◆ Available data:
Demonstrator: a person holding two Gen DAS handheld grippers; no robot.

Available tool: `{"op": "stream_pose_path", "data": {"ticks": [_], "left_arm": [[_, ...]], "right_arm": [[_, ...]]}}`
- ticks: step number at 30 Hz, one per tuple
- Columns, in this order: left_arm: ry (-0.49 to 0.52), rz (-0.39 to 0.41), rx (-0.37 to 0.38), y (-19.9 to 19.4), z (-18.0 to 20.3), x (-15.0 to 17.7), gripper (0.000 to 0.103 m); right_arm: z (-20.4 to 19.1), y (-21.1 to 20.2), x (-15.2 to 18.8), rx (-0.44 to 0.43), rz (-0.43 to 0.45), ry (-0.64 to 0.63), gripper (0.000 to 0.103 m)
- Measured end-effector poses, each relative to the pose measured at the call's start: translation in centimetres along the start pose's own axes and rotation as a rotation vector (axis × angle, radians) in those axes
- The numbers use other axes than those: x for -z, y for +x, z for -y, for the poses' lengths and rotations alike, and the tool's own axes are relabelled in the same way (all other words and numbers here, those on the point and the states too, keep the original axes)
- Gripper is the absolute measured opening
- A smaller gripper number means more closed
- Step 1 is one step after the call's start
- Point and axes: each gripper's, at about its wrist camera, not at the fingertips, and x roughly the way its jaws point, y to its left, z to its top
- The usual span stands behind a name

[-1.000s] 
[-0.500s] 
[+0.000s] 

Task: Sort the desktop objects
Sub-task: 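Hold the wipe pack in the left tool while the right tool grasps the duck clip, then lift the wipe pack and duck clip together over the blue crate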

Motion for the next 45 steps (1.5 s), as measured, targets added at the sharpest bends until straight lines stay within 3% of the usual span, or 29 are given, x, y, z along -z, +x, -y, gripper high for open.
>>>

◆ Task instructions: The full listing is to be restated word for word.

◆ Output for this exercise:
Demonstrator: a person holding two Gen DAS handheld grippers; no robot.

Available tool: `{"op": "stream_pose_path", "data": {"ticks": [_], "left_arm": [[_, ...]], "right_arm": [[_, ...]]}}`
- ticks: step number at 30 Hz, one per tuple
- Columns, in this order: left_arm: ry (-0.49 to 0.52), rz (-0.39 to 0.41), rx (-0.37 to 0.38), y (-19.9 to 19.4), z (-18.0 to 20.3), x (-15.0 to 17.7), gripper (0.000 to 0.103 m); right_arm: z (-20.4 to 19.1), y (-21.1 to 20.2), x (-15.2 to 18.8), rx (-0.44 to 0.43), rz (-0.43 to 0.45), ry (-0.64 to 0.63), gripper (0.000 to 0.103 m)
- Measured end-effector poses, each relative to the pose measured at the call's start: translation in centimetres along the start pose's own axes and rotation as a rotation vector (axis × angle, radians) in those axes
- The numbers use other axes than those: x for -z, y for +x, z for -y, for the poses' lengths and rotations alike, and the tool's own axes are relabelled in the same way (all other words and numbers here, those on the point and the states too, keep the original axes)
- Gripper is the absolute measured opening
- A smaller gripper number means more closed
- Step 1 is one step after the call's start
- Point and axes: each gripper's, at about its wrist camera, not at the fingertips, and x roughly the way its jaws point, y to its left, z to its top
- The usual span stands behind a name

[-1.000s] 
[-0.500s] 
[+0.000s] 

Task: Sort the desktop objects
Sub-task: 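Hold the wipe pack in the left tool while the right tool grasps the duck clip, then lift the wipe pack and duck clip together over the blue crate
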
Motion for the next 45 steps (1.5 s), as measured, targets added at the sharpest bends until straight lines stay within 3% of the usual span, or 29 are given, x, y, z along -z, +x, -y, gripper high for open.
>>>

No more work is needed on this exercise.